> [What needs to be done]: Search the material below for lines containing the string "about", and copy every one you find.

> [Recorded information]:
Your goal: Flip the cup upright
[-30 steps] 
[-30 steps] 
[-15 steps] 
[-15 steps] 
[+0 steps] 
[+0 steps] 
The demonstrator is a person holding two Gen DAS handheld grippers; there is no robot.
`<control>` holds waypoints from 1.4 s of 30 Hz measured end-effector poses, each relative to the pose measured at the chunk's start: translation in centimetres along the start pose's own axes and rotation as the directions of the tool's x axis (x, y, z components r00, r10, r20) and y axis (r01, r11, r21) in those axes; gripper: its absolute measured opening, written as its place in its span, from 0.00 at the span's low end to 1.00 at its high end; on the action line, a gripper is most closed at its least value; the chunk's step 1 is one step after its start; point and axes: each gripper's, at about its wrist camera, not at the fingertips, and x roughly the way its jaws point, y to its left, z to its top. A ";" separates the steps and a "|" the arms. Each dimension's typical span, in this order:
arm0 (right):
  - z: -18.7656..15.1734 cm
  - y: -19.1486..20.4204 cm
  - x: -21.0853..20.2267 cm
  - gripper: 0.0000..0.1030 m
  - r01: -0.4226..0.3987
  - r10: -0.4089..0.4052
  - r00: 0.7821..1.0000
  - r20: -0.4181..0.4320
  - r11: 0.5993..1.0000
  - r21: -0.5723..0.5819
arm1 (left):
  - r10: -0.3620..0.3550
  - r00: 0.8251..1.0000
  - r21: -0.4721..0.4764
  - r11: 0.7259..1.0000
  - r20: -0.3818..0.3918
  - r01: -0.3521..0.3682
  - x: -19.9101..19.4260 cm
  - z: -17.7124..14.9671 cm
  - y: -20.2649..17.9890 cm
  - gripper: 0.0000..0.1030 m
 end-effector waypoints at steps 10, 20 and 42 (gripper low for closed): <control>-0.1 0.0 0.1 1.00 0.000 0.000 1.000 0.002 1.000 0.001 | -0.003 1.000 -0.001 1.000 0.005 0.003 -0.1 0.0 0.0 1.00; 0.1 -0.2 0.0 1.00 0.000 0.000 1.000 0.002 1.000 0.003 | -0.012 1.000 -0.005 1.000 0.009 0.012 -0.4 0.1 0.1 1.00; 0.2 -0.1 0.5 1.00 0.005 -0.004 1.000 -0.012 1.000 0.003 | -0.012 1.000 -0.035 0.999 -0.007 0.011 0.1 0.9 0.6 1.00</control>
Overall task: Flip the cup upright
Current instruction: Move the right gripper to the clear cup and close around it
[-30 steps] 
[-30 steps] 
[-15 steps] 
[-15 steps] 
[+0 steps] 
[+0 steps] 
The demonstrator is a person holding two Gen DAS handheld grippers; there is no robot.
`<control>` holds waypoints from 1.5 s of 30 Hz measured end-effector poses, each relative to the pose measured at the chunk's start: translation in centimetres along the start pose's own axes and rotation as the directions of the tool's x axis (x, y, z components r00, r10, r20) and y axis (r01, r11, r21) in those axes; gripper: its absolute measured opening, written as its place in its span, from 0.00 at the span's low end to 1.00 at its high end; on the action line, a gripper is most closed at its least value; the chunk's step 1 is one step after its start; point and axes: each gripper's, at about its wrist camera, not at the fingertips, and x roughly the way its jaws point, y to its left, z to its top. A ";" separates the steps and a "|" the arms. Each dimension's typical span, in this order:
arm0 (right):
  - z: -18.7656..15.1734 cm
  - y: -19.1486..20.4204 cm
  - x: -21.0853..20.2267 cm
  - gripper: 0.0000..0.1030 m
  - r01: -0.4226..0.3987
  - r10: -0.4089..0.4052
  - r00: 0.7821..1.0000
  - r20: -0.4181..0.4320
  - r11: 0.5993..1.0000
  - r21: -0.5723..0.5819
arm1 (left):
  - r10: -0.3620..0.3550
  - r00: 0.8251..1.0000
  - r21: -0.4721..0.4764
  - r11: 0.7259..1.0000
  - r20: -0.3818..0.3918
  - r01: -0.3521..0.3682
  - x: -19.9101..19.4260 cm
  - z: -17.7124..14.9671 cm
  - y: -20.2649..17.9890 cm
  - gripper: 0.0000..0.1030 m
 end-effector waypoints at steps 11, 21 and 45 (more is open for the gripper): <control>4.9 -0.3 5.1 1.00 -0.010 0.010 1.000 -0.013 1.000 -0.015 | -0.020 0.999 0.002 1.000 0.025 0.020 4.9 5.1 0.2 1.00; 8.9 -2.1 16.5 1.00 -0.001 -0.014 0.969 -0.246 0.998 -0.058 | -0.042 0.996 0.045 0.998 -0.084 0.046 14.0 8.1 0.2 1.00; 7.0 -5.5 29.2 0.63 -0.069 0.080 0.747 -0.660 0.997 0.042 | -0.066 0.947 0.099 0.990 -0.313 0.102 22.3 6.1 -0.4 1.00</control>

> [Written solution]:
`<control>` holds waypoints from 1.4 s of 30 Hz measured end-effector poses, each relative to the pose measured at the chunk's start: translation in centimetres along the start pose's own axes and rotation as the directions of the tool's x axis (x, y, z components r00, r10, r20) and y axis (r01, r11, r21) in those axes; gripper: its absolute measured opening, written as its place in its span, from 0.00 at the span's low end to 1.00 at its high end; on the action line, a gripper is most closed at its least value; the chunk's step 1 is one step after its start; point and axes: each gripper's, at about its wrist camera, not at the fingertips, and x roughly the way its jaws point, y to its left, z to its top. A ";" separates the steps and a "|" the arms. Each dimension's typical span, in this order:
`<control>` holds waypoints from 1.5 s of 30 Hz measured end-effector poses, each relative to the pose measured at the chunk's start: translation in centimetres along the start pose's own axes and rotation as the directions of the tool's x axis (x, y, z components r00, r10, r20) and y axis (r01, r11, r21) in those axes; gripper: its absolute measured opening, written as its place in its span, from 0.00 at the span's low end to 1.00 at its high end; on the action line, a gripper is most closed at its least value; the chunk's step 1 is one step after its start; point and axes: each gripper's, at about its wrist camera, not at the fingertips, and x roughly the way its jaws point, y to its left, z to its top. A ";" separates the steps and a "|" the arms. Each dimension's typical span, in this order:

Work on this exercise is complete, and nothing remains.